Re-asserting the doctrinal legal research methodology in the South African academy: Navigating the maze
Author: Mkhululi Nyathi
Affiliations: Senior Lecturer, School of Law, University of the Witwatersrand
Source: South African Law Journal, Volume 140 Issue 2, p. 365-386
With the focus in the South African higher education landscape shifting towards research output, it is imperative that law schools equip postgraduate law students with proper legal research skills for them to carry out their legal research effectively. While the doctrinal legal research methodology has always been used in legal research and is well suited for the discipline of law, it has been subjected to serious criticism for some time, with some scholars labelling it as arrogant, non-objective and lacking in academic flair.

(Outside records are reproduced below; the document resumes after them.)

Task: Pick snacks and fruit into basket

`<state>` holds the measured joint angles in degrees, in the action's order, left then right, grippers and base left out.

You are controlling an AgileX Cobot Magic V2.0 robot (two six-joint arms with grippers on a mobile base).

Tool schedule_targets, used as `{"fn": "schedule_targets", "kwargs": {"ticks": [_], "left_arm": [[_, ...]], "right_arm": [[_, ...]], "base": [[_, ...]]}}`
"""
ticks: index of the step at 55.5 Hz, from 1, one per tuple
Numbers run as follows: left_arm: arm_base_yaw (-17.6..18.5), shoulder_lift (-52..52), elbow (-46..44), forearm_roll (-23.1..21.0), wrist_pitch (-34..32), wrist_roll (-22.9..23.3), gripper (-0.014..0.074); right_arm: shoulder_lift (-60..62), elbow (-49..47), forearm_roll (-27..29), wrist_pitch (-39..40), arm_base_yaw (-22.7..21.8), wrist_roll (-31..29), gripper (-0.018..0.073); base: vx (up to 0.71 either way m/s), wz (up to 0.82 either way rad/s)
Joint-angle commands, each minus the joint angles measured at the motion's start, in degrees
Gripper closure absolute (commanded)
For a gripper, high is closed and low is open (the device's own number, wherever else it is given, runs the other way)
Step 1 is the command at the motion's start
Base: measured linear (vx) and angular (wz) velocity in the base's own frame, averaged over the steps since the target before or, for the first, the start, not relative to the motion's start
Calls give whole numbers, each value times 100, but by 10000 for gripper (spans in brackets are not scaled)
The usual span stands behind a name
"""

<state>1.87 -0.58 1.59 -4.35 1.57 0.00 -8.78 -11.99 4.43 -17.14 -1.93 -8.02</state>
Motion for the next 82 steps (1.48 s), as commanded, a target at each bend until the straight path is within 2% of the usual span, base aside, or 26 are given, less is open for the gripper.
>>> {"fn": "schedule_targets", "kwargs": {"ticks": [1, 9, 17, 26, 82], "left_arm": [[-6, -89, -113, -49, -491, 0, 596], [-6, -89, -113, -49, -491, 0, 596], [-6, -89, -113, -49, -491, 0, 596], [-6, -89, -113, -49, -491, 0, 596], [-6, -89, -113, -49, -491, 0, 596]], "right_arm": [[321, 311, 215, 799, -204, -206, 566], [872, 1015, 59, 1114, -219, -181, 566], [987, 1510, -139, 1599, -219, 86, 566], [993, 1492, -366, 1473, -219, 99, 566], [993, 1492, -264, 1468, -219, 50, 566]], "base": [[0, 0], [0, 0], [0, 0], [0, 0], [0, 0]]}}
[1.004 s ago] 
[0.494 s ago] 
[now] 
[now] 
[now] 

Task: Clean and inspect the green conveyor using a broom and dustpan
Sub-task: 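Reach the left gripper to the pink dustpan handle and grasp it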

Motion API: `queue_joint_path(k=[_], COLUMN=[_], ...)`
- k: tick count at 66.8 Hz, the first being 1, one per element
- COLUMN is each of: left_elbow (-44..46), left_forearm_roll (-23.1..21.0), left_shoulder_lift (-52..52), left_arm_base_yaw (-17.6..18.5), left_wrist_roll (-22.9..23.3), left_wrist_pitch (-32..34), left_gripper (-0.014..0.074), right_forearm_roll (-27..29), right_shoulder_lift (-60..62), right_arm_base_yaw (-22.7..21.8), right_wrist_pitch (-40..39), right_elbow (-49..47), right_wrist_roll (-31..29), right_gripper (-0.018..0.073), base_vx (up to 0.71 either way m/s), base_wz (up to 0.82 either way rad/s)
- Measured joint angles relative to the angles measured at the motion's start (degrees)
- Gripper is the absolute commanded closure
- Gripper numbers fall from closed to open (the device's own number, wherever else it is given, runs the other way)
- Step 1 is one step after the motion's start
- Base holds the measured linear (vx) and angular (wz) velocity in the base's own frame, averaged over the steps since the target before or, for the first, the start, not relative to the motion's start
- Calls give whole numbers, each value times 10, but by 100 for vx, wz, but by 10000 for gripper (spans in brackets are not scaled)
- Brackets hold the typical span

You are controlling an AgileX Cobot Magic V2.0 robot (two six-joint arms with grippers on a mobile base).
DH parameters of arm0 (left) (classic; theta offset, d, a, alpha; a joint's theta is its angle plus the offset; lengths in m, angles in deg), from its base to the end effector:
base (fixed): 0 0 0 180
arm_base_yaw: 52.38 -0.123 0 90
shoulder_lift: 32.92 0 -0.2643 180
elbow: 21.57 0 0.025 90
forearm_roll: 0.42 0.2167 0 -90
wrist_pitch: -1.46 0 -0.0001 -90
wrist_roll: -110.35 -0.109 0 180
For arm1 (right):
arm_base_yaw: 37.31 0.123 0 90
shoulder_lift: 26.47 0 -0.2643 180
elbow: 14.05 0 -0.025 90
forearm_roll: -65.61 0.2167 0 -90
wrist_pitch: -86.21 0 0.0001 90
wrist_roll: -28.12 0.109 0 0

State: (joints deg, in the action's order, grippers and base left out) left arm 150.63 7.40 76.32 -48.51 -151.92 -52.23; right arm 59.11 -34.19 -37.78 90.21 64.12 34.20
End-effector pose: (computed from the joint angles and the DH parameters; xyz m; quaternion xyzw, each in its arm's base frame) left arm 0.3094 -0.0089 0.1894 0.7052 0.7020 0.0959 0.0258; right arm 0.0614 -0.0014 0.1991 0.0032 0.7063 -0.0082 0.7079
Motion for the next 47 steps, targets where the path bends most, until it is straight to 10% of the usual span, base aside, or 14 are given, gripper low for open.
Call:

Those who criticise the doctrinal legal research method tend to prescribe for the discipline of law research methodologies popular in other disciplines, such as the qualitative and quantitative methodologies that are popular in the social sciences. While a legal scholar doing interdisciplinary legal research is free to use such methodologies, these methodologies may not be suitable for classical legal research. The doctrinal legal research methodology remains the most appropriate methodology for legal research, as it is concerned with solving legal problems through the legal analysis of legal norms. The sources of legal norms are internally determined by the discipline itself and cannot be identified through qualitative and quantitative research.